Des milliers de mégawatts d'hydroélectricité ignorés par Hydro-Québec pourraient être développés par les municipalités en partenariat avec le privé pour attirer des investissements et stimuler l'économie locale et régionale.

C'est ce que propose un ancien employé d'Hydro, Pierre Gingras, qui évalue à entre 3000 et 5000 mégawatts ce potentiel laissé pour compte. C'est autant d'énergie que la centrale Robert-Bourassa, à la Baie-James.

Dans une note de recherche publiée hier par l'Institut économique de Montréal, celui que se présente comme un spécialiste en génie industriel et qui a travaillé pendant 31 ans pour la société d'État identifie une cinquantaine de projets de centrales potentielles. Certaines seraient situées aussi près que sur le canal de Lachine, à Montréal, d'autres sont à Gatineau, au Saguenay et ailleurs au Québec.

Hydro-Québec connaît très bien le potentiel hydroélectrique qui reste à développer au Québec, mais l'entreprise estime qu'il ne serait pas rentable de réaliser les projets dont parle M. Gingras.

«On connaît ces emplacements-là et on les suit, a expliqué hier la porte-parole, Marie-Hélène Devault. Si on ne va pas de l'avant, c'est parce qu'aucun ne respecte les conditions de rentabilité économique, d'acceptabilité sociale et d'acceptabilité environnementale.»

La proximité est le principal avantage de ces projets, a expliqué l'auteur de la recherche au cours d'un entretien avec La Presse Affaires. «On peut s'en servir pour développer des activités industrielles, immobilières et récréotouristiques intéressantes», a-t-il expliqué.

Il donne l'exemple de l'emplacement des Rapides Spicer, à Drummondville, qui pourrait alimenter une centrale de 65 mégawatts. En inondant une partie du territoire pour construire un réservoir, on pourrait attirer sur les rives de ce réservoir un lotissement de 350 propriétés. «À une valeur moyenne de 400 000$ par propriété, ça signifie un investissement de 140 millions pour la région.»
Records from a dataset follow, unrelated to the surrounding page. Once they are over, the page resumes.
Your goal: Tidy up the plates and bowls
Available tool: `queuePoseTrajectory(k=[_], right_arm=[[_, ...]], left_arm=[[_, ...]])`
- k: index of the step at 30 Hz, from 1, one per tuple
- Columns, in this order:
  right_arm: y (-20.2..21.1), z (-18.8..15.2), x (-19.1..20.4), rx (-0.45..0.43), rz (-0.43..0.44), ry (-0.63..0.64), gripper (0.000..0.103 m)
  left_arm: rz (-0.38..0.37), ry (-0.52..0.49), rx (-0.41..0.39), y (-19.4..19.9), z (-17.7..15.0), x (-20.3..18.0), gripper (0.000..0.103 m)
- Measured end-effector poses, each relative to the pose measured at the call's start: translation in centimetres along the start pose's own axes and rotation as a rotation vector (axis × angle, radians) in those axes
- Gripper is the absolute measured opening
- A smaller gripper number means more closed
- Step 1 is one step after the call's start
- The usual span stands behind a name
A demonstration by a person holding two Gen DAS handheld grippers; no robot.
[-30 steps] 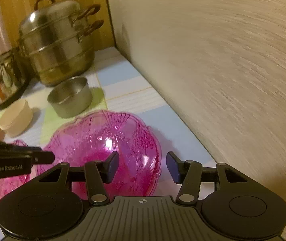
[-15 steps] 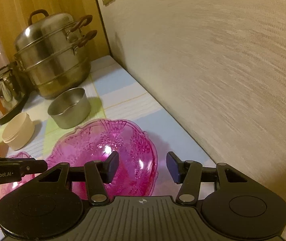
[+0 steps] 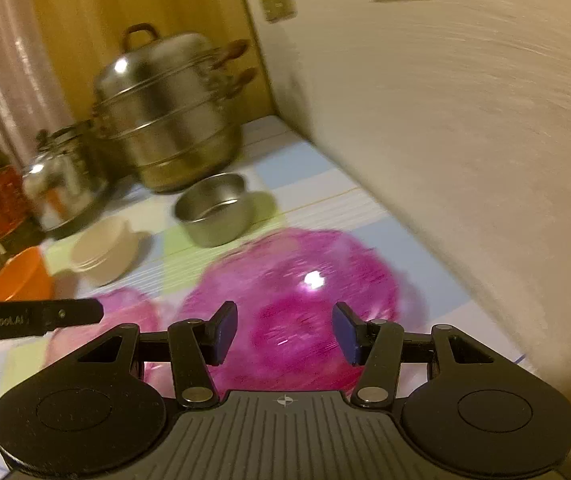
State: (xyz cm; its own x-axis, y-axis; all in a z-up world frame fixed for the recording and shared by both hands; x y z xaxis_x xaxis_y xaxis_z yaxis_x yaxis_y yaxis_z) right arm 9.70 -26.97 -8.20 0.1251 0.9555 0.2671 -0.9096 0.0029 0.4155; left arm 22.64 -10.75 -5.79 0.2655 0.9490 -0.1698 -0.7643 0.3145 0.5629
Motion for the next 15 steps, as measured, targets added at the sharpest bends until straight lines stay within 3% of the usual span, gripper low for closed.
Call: queuePoseTrajectory(k=[9,15], right_arm=[[1.1,-2.0,5.6,0.044,0.111,0.007,0.053],[0.2,-3.7,7.8,0.082,0.152,0.032,0.053]], left_arm=[[0.118,0.061,-0.025,4.8,-1.4,5.8,0.032],[0.166,0.097,-0.019,5.9,-3.1,9.1,0.034]])
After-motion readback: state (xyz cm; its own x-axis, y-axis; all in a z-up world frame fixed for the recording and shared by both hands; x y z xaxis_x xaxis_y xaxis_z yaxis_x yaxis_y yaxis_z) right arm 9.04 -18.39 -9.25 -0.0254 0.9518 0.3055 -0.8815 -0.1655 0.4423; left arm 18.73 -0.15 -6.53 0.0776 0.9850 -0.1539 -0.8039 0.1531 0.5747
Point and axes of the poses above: each gripper's, at about its wrist camera, not at the fingertips, and y roughly against the way its jaws point, x to its left, z to its top, the point moved 2 cm from there along -y, roughly the way its jaws point, and after that the axes turned 12 degrees about -x, right-handed, at the moved point
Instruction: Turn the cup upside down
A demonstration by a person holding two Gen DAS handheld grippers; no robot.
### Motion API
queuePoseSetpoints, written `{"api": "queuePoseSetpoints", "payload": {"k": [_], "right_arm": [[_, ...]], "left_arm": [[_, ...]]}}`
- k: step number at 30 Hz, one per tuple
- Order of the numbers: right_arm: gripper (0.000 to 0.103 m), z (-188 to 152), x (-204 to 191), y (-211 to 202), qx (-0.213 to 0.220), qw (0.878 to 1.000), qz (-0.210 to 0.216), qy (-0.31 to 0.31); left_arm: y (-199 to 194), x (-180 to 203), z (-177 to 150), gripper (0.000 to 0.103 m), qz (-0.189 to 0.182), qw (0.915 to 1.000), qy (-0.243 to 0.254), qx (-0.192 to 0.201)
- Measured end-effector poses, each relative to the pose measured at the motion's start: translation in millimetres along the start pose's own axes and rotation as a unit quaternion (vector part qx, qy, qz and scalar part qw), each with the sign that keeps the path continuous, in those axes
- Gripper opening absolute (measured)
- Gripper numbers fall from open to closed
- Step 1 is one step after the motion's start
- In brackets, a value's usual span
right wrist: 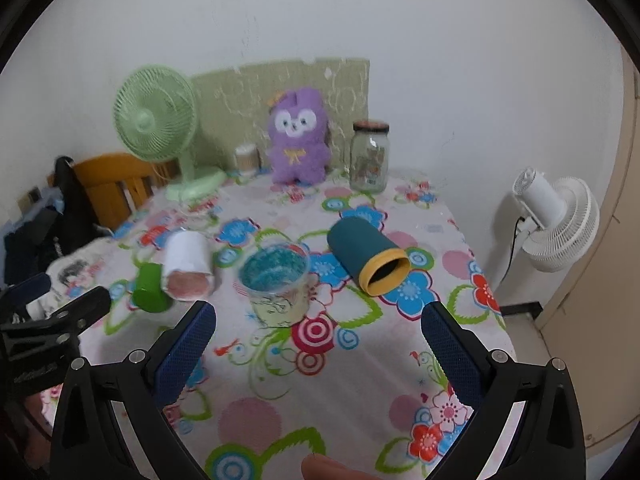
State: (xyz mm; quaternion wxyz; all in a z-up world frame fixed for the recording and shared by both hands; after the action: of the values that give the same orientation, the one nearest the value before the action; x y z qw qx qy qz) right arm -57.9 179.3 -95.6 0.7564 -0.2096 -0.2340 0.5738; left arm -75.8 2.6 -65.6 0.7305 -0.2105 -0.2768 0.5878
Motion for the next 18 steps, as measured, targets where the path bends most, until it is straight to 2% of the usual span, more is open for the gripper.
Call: {"api": "queuePoseSetpoints", "payload": {"k": [13,18], "right_arm": [[0.103,1,-31,86,-0.099,0.992,0.067,-0.038],[0.103,0,-43,108,-0.114,0.988,0.082,-0.057]], "left_arm": [[71,-13,0,0.103,0.005,0.9977,-0.009,-0.067],[92,-21,1,0.103,0.017,0.9966,-0.007,-0.08]]}}
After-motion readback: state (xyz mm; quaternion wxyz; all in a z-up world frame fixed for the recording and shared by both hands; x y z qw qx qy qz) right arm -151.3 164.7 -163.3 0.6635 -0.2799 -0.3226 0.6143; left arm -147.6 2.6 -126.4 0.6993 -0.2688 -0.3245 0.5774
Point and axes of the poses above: each gripper's, at about its wrist camera, not at the fingertips, and y roughly the way its jaws point, x to its right, z to its top, the point moved 2 cm from there along y, roughly the way its jaws point, and after that the axes turned 14 degrees about -z, right-handed, at the moved point
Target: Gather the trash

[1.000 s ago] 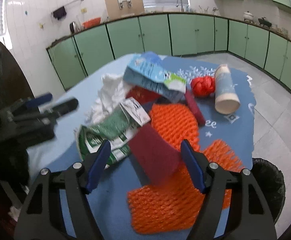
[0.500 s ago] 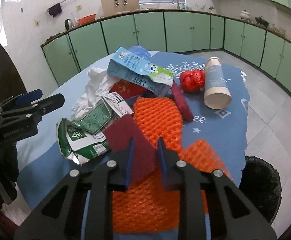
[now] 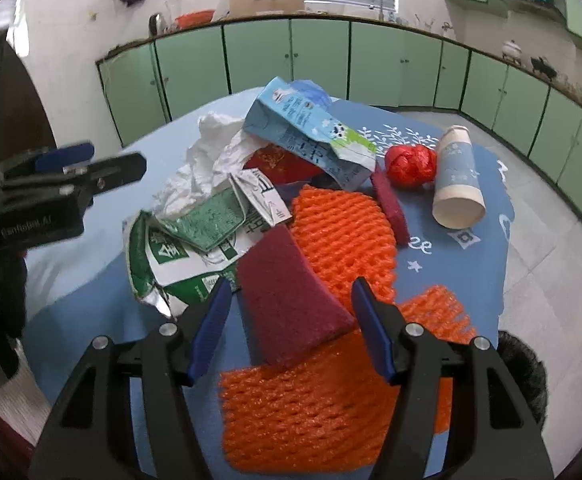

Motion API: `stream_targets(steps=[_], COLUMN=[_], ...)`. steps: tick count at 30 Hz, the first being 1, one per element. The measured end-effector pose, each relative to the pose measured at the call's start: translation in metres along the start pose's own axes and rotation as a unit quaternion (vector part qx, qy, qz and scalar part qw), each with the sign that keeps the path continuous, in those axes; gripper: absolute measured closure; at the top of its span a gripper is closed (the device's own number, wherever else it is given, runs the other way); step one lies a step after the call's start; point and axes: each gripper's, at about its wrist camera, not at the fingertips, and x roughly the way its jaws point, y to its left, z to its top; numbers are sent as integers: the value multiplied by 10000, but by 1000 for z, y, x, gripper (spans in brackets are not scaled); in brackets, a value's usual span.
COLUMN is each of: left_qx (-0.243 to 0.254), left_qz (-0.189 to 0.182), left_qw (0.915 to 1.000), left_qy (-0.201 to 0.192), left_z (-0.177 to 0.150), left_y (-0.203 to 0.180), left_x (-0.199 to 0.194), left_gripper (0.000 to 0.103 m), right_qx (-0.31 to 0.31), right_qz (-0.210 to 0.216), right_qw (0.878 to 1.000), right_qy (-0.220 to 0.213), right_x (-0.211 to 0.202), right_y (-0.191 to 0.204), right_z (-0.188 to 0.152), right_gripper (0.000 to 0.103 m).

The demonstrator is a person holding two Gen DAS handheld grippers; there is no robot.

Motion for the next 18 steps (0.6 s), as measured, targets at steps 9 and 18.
stream_targets(steps=[9, 18], left_qx=[-17, 33], left_qz=[4, -31], left_qw=[10000, 9999], left_qy=[13, -89], left_z=[0, 3], left_y=[1, -3], left_x=[1, -6], left_gripper=[16, 16], right_qx=[-408, -112], right_qz=[-223, 246], right_qw=[9989, 9996], right_qy=[74, 52], right_x=[5, -8], right_y=[7, 0], right_z=[-1, 6], right_gripper=[66, 77])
Pierre Gingras souligne que plusieurs villes dépourvues de lacs naturels, comme Sainte-Agathe-des-Monts et Sainte-Marguerite-de-l'Estérel, doivent leur vitalité aux activités de villégiature créées par le développement hydroélectrique sur la Rivière du Nord.

Même si ces projets sont situés plus près des lieux habités et à proximité du réseau de transport d'Hydro-Québec, l'électricité qu'ils produiraient serait plus coûteuse que celle provenant des grosses centrales.

Le prix serait de 10 à 12 cents le kilowattheure, estime-t-il. C'est encore plus cher que les projets d'Hydro-Québec en construction, comme la Romaine. Il s'agit quand même d'un coût concurrentiel sur certains marchés, plaide l'auteur de la recherche, notamment en Ontario qui est prêt à payer encore plus que ça pour de l'énergie verte.

Actuellement, seuls les projets de 50 mégawatts et moins peuvent être développés par l'entreprise privée. Hydro se réserve le droit exclusif de développer les projets de plus de 50 mégawatts. Pour que l'entreprise privée soit autorisée à construire une centrale, il faut en outre qu'Hydro accepte d'acheter l'énergie produite, puisque la société d'État jouit d'un monopole sur le transport et la distribution de l'électricité.

Selon Pierre Gingras, les municipalités pourraient développer ces projets à meilleur coût qu'Hydro-Québec et les faire accepter plus facilement par la communauté.

Les surplus d'électricité qui existent actuellement ne doivent pas freiner le développement de nouvelles centrales, selon lui. «Personne, à ma connaissance, ne s'est jamais plaint de l'existence de surplus d'énergie propre et renouvelable», dit-il.